#### [Problem description]
Verbatim output of the lines below is required, with the images omitted.

=====

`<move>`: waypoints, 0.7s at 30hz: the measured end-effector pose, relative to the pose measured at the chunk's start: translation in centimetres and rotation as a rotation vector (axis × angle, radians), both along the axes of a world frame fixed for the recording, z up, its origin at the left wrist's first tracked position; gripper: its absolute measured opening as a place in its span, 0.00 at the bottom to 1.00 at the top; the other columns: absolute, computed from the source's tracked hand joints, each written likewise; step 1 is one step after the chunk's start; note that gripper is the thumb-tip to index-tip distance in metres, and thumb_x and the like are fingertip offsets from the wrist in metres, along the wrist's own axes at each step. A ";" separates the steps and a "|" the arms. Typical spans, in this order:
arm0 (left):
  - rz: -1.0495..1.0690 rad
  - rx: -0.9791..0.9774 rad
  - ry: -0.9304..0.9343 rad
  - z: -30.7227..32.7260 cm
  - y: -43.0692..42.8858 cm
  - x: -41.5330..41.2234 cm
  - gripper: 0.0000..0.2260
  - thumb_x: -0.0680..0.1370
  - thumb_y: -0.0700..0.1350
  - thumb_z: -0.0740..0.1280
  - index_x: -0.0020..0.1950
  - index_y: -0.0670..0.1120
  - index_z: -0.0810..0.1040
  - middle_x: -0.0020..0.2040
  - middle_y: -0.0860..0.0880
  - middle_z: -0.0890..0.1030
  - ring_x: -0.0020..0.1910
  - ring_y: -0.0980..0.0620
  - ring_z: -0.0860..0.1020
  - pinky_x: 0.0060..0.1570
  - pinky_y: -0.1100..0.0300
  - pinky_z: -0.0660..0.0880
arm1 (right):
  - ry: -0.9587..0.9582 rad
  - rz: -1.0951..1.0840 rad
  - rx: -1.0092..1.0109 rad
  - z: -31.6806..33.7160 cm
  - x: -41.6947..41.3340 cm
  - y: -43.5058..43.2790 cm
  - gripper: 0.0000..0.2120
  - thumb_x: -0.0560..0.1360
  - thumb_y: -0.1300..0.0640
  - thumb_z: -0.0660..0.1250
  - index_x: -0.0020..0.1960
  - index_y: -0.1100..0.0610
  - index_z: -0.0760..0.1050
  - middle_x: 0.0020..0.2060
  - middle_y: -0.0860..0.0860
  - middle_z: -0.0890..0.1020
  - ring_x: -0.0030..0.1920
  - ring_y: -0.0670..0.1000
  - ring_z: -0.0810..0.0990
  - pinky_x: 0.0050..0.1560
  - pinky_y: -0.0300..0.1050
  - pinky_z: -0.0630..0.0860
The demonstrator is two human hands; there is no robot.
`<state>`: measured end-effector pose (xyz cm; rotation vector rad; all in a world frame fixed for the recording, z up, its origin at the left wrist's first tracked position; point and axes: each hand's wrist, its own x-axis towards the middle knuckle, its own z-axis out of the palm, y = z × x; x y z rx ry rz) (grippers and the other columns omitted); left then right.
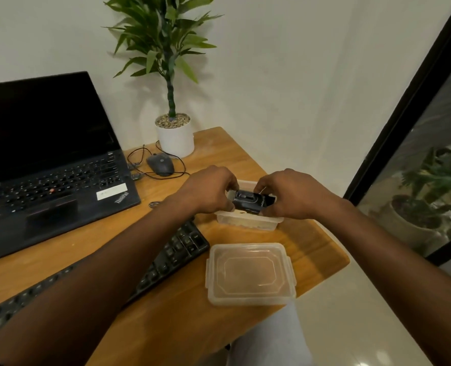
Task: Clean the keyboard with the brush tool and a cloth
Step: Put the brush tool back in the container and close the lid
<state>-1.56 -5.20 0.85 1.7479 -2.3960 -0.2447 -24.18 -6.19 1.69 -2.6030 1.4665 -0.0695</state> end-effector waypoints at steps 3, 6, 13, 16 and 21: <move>-0.024 -0.017 -0.081 0.2 -0.5 -0.4 0.24 0.70 0.57 0.81 0.64 0.54 0.84 0.56 0.54 0.85 0.55 0.50 0.78 0.45 0.53 0.77 | 0.031 0.011 0.010 -0.3 -0.1 -0.6 0.27 0.71 0.42 0.80 0.67 0.45 0.80 0.61 0.45 0.87 0.57 0.49 0.84 0.53 0.53 0.85; -0.033 -0.028 -0.148 0.5 -0.7 -0.7 0.25 0.70 0.59 0.81 0.64 0.55 0.83 0.55 0.54 0.84 0.56 0.50 0.78 0.42 0.55 0.70 | 0.047 0.019 0.042 -0.4 0.0 -1.0 0.27 0.71 0.45 0.81 0.67 0.47 0.81 0.63 0.45 0.86 0.59 0.50 0.84 0.55 0.53 0.84; -0.012 -0.009 -0.111 0.9 -0.3 -0.5 0.25 0.69 0.56 0.82 0.64 0.54 0.83 0.57 0.55 0.84 0.58 0.50 0.78 0.46 0.54 0.74 | 0.012 0.017 0.053 0.0 -0.1 -0.9 0.28 0.71 0.45 0.81 0.69 0.48 0.81 0.64 0.46 0.85 0.59 0.49 0.83 0.56 0.52 0.83; 0.020 -0.036 0.005 1.8 1.1 0.3 0.25 0.69 0.52 0.82 0.65 0.52 0.83 0.56 0.56 0.85 0.56 0.52 0.80 0.53 0.49 0.81 | -0.105 -0.011 0.030 1.5 -0.7 0.5 0.29 0.71 0.42 0.81 0.70 0.48 0.81 0.63 0.44 0.85 0.55 0.47 0.83 0.54 0.50 0.83; 0.091 -0.115 0.251 3.3 5.7 1.5 0.16 0.74 0.49 0.79 0.61 0.50 0.86 0.47 0.56 0.85 0.39 0.62 0.77 0.42 0.58 0.76 | -0.413 -0.089 0.039 3.1 -1.5 5.2 0.18 0.73 0.47 0.81 0.61 0.48 0.86 0.53 0.42 0.87 0.47 0.43 0.84 0.47 0.40 0.81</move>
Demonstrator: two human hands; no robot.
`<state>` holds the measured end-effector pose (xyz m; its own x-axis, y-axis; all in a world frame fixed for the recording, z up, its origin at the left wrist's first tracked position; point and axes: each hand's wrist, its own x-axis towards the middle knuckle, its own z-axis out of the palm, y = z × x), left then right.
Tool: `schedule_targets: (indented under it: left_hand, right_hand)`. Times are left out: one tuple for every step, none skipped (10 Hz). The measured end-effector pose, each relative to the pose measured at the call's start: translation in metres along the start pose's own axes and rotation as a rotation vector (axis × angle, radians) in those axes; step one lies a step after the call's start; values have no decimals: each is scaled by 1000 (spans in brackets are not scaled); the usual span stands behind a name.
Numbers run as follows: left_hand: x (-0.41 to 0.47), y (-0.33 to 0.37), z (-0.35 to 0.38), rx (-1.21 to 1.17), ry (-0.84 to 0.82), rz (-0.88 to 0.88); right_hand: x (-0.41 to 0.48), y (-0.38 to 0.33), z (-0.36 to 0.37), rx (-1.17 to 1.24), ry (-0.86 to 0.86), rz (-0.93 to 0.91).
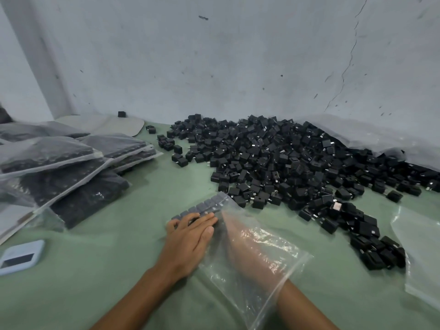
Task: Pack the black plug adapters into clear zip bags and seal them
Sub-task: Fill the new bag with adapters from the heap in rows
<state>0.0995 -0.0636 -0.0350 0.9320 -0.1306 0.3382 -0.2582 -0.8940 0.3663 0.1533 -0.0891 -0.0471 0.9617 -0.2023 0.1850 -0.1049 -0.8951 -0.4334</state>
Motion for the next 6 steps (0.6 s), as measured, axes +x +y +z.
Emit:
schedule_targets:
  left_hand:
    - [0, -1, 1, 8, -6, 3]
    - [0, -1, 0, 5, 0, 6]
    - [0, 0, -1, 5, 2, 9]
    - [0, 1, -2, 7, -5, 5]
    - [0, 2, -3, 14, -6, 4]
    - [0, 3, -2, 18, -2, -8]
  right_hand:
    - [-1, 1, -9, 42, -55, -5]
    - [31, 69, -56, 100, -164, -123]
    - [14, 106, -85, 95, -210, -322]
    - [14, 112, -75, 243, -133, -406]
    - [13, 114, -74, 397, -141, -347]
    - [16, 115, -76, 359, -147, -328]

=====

#### [Output for this task]
`<move>`: waypoints, 0.7s at 30hz: the measured end-effector pose, relative to the pose measured at the chunk's start: translation in centimetres and rotation as a rotation vector (axis × angle, radians), both along the axes of a world frame fixed for the recording, z up, its origin at the left wrist's first tracked position; gripper: its absolute measured opening as a place in its span, 0.00 at the bottom to 1.00 at the top; the other columns: absolute, computed from the source's tracked hand joints, each written likewise; step 1 is one step after the chunk's start; note that gripper is the thumb-tip to index-tip distance in metres, and thumb_x and the like are fingertip offsets from the wrist in metres, along the wrist's own axes at each step. A ";" separates the steps and a "|" the arms. Typical spans, in this order:
arm0 (left):
  - rz: -1.0495..1.0690 rad
  - rx: -0.9791..0.9774 rad
  - ry: -0.9304..0.9343 rad
  - z: -30.7227..32.7260 cm
  - y: -43.0692..42.8858 cm
  - x: -41.5330..41.2234 cm
  - gripper: 0.0000..0.2260
  - thumb_x: -0.0680..0.1370
  - thumb_y: -0.0700..0.1350
  - thumb_z: -0.0740..0.1280
  - index_x: -0.0020..0.1950
  - index_y: -0.0670..0.1120
  - index_z: -0.0810..0.1040
  - middle_x: -0.0020..0.2040
  - middle_y: -0.0860..0.0880
  - middle_z: -0.0890..0.1030
  - ring_x: -0.0020..0.1910
  - ring_y: -0.0980..0.0620
  - ring_z: -0.0860..0.1020
  - pinky_x: 0.0060..0.1570
  - pinky_y: -0.1100..0.0300
  - pinky_z: -0.0660..0.0880
arm1 (right):
  - ry: -0.9587..0.9582 rad
  - rz: -1.0951..1.0840 rad
  - rx: -1.0092..1.0109 rad
  - z: -31.6806..33.7160 cm
  - x: -41.6947..41.3340 cm
  - y: -43.5058..43.2790 cm
  - gripper: 0.0000..0.2120
  - thumb_x: -0.0560..0.1360
  - thumb_y: -0.1300..0.0640
  - thumb_z: -0.0660..0.1250
  - index_x: -0.0020..0.1960
  - index_y: -0.1100..0.0610
  - index_z: -0.0760..0.1050
  - middle_x: 0.0020..0.2060
  - middle_y: -0.0860..0.0860
  - middle_z: -0.0890..0.1020
  - ring_x: -0.0030..0.1920
  - ring_y: -0.0670..0.1000
  - ring_z: -0.0810..0.0990
  - pinky_x: 0.0050..0.1560
  - pinky_y: -0.0300..0.1050
  - pinky_z: -0.0630..0.0860
The demonstrator is two human hands; there is no robot.
`<state>`: measured end-effector pose (xyz cm; rotation vector rad; all in a world frame fixed for the recording, z up, its origin at the left wrist's first tracked position; point and axes: each hand's wrist, its own x-axis towards the middle knuckle, its own z-axis out of the palm, y = z × x; x y z rx ry rz) (grippers and the other columns omitted); left then right.
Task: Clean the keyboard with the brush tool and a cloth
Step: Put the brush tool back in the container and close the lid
<state>-1.56 -5.20 0.85 1.7479 -2.3960 -0.2447 -24.18 -6.19 1.69 -2.6030 1.4665 -0.0695</state> end-effector waypoints at steps 3, 6, 13, 16 and 21: <move>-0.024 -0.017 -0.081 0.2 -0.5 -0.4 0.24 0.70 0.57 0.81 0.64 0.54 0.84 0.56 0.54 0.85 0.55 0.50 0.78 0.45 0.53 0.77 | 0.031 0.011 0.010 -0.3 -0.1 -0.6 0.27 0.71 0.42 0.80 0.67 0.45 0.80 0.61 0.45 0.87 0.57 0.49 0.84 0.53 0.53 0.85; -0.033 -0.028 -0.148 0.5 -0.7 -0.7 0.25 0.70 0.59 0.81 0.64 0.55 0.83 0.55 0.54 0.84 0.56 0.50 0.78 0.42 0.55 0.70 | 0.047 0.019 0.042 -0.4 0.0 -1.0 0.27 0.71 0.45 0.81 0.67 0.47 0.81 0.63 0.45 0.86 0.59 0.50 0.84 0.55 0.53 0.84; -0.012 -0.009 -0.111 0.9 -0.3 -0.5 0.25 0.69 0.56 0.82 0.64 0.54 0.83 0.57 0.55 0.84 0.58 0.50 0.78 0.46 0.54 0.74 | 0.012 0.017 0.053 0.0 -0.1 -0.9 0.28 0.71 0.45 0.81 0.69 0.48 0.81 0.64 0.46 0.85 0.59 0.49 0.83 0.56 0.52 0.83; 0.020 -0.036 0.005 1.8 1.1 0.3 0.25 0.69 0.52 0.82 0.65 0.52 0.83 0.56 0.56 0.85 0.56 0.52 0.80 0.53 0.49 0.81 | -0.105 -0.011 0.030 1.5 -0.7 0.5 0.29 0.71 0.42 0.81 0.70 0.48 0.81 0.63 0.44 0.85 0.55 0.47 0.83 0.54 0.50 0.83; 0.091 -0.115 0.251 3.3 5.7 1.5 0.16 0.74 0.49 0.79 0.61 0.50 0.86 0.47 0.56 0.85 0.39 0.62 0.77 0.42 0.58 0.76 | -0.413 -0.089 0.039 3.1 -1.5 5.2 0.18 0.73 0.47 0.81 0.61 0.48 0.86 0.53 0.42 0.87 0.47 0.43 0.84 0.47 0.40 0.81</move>
Demonstrator: two human hands; no robot.
`<state>` holds the measured end-effector pose (xyz m; its own x-axis, y-axis; all in a world frame fixed for the recording, z up, its origin at the left wrist's first tracked position; point and axes: each hand's wrist, its own x-axis towards the middle knuckle, its own z-axis out of the palm, y = z × x), left then right.
Tool: `schedule_targets: (indented under it: left_hand, right_hand)`. Times are left out: one tuple for every step, none skipped (10 Hz). The measured end-effector pose, each relative to the pose measured at the call's start: translation in metres along the start pose's own axes and rotation as a rotation vector (axis × angle, radians) in those axes; step one lies a step after the call's start; values have no decimals: each is scaled by 1000 (spans in brackets are not scaled); the usual span stands behind a name.
Numbers run as follows: left_hand: x (-0.41 to 0.47), y (-0.33 to 0.37), z (-0.35 to 0.38), rx (-1.21 to 1.17), ry (-0.84 to 0.82), rz (-0.88 to 0.88); right_hand: x (-0.41 to 0.48), y (-0.38 to 0.33), z (-0.36 to 0.37), rx (-1.17 to 1.24), ry (-0.86 to 0.86), rz (-0.93 to 0.91).
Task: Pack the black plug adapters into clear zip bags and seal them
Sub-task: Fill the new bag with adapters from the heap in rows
<state>0.0995 -0.0636 -0.0350 0.9320 -0.1306 0.3382 -0.2582 -0.8940 0.3663 0.1533 -0.0891 -0.0471 0.9617 -0.2023 0.1850 -0.1049 -0.8951 -0.4334</state>
Motion for the next 6 steps (0.6 s), as measured, axes +x +y +z.
Emit:
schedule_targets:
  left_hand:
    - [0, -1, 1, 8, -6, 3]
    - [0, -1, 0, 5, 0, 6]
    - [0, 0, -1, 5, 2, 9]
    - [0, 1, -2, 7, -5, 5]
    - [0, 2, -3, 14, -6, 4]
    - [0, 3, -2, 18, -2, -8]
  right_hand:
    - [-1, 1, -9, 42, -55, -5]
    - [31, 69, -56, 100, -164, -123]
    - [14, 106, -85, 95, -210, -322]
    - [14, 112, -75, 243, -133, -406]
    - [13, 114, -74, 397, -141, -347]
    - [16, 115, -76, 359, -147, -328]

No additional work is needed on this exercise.